In the Jan. 6 shooting, three men suspected to be Muslims, including one with a criminal record sought by police, were in a moving car from which automatic gunfire hit Coptic Christians who had attended services at St. John’s Church in Nag Hammadi, 455 kilometers (282 miles) south of Cairo. A Muslim security guard was also killed, and nine other Coptic Christians were wounded, with three of them in critical condition. Copts, along with many Orthodox communities, celebrate Christmas on Jan. 7.

*** Photos of a mosque next to a Coptic church building are available electronically. Contact Compass Direct News for pricing and transmittal.

7 – Christian Villagers in Laos Driven into Jungle
Officials and residents of Katin village in Ta Oih district, Saravan Province, on Dec. 26 destroyed rice paddies farmed by 11 Christian families previously living in the village after the expulsion of another seven families on Dec. 23. Residents drained water from the rice paddies, burned fencing that protected the crop from animals and stomped on new seedlings to ensure the rice would not grow, advocacy group Human Rights Watch for Lao Religious Freedom (HRWLRF) reported. The fields were destroyed just a few days after the Katin village chief and other village authorities armed with guns entered the homes of another seven Christian families, totaling 15 people, and ordered them to give up their faith. When they refused, officials marched them out of the village and warned them not to return. Two of these families professed faith after officials expelled 11 Christian families last January, and another four families joined them after officials in July threatened to shoot any of the expelled Christians who attempted to return to Katin. Yet another family professed allegiance to Jesus Christ after officials in late October warned that the six Christian families would be evicted in January 2011 if they held to their beliefs. The newly-expelled Christians then sought shelter with the 11 families who were still living at the edge of the jungle despite assurances from provincial and district officials that they had every right to remain in Katin village. HRWLRF representatives believe district-level officials may have secretly approved the expulsions. “Village officials don’t usually do anything without informally consulting the district head,” a spokesman told Compass.
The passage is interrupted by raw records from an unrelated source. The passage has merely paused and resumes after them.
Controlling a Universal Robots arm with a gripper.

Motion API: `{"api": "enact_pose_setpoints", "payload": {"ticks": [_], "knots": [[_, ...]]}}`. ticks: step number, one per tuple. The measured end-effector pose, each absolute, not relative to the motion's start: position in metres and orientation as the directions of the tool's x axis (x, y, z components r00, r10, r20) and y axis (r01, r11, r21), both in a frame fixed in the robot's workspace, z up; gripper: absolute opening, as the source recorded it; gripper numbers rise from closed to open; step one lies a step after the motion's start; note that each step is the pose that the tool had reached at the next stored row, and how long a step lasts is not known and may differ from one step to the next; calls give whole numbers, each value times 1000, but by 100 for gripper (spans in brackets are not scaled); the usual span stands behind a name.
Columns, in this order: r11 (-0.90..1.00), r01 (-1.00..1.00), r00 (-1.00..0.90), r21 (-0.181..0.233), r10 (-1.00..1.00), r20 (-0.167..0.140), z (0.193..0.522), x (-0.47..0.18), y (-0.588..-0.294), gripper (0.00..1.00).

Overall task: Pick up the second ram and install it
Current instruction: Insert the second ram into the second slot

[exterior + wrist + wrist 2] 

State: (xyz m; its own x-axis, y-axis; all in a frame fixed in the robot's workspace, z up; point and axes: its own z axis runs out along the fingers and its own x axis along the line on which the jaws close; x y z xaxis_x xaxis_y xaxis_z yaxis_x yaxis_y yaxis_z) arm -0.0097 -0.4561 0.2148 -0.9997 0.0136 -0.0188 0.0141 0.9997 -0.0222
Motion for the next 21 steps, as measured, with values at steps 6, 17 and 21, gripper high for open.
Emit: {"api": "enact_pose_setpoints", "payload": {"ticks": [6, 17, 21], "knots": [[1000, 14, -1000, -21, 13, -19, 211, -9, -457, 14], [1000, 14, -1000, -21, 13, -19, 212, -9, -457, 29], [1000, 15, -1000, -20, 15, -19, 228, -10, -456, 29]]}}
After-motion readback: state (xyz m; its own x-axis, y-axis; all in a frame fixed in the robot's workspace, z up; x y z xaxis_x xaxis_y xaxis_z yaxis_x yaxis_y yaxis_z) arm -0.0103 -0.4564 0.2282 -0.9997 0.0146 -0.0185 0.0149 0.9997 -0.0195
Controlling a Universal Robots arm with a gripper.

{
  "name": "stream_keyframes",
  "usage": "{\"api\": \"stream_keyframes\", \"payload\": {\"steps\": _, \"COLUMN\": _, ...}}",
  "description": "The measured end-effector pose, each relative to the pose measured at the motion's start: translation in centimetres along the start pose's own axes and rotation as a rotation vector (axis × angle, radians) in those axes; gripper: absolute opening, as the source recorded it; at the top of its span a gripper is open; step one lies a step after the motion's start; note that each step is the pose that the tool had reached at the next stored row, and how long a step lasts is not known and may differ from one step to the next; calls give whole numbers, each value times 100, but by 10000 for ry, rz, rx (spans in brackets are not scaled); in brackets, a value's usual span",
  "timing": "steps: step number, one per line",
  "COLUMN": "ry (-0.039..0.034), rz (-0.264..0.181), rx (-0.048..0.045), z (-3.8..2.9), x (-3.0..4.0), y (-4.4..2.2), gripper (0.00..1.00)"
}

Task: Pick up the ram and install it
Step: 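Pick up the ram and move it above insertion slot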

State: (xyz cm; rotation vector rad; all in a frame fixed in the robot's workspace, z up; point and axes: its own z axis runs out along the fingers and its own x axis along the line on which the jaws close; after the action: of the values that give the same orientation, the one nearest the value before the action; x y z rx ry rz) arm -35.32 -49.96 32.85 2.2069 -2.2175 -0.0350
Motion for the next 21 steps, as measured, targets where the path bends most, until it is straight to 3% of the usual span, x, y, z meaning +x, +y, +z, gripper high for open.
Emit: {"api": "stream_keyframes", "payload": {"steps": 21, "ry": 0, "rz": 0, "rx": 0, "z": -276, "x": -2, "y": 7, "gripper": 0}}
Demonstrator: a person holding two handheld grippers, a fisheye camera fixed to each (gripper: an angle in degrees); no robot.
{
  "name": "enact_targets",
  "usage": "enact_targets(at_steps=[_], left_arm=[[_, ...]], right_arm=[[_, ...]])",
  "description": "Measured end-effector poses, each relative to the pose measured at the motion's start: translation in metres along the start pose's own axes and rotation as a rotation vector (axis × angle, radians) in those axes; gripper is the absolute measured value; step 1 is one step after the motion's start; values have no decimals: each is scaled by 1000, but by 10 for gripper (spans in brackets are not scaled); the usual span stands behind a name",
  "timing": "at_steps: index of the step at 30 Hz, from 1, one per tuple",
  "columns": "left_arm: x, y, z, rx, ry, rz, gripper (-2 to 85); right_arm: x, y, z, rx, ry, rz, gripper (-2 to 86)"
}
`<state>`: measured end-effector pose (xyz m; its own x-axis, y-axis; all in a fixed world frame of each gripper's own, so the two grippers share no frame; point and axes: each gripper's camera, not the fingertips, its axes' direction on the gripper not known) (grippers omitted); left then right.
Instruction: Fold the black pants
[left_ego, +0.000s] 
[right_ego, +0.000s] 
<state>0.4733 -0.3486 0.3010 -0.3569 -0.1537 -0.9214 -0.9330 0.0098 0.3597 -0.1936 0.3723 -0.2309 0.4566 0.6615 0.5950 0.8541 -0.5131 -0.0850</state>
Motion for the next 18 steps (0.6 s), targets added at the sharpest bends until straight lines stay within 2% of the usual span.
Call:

When village officials last January expelled the 11 families, totaling 48 people, for refusing to give up their faith, the Christians built simple shelters at the edge of the jungle but suffered from a lack of adequate food and water. Officials also destroyed their houses, confiscated livestock and essential registration documents and denied their children access to the village school. In May, village officials granted the families permission to take rice stored in their family rice barns to ward off starvation. Shortly afterwards, members of the 11 families returned off-season to farm their family rice paddies, adjacent to the village, in order to preserve land rights and maintain their food supplies.

8 – Foreign Christians Suddenly Expelled from Morocco
Between March and June authorities expelled 128 foreign Christians in an effort to purge the country of any foreign Christian influences. In April, nearly 7,000 Muslim religious leaders backed the deportations by signing a document describing the work of Christians within Morocco as “moral rape” and “religious terrorism.” The statement from the religious leaders came amid a nationwide mudslinging campaign geared to vilify Christians in Morocco for “proselytism” – widely perceived as bribing people to change their faith. In the same time period, Moroccan authorities applied pressure on Moroccan converts to Christianity through interrogations, searches and arrests. Christians on the ground said that, although these have not continued, there is still a general sense that the government is increasingly intolerant of Christian activities.

The government’s portrayal of foreign Christians created an atmosphere in which national Christians suffered more societal harassment and discrimination. By the end of the year more than 150 foreign Christians were deported or declared persona non grata, with police arresting and interrogating national Christians in the search for evidence to justify the expulsion of the expatriates.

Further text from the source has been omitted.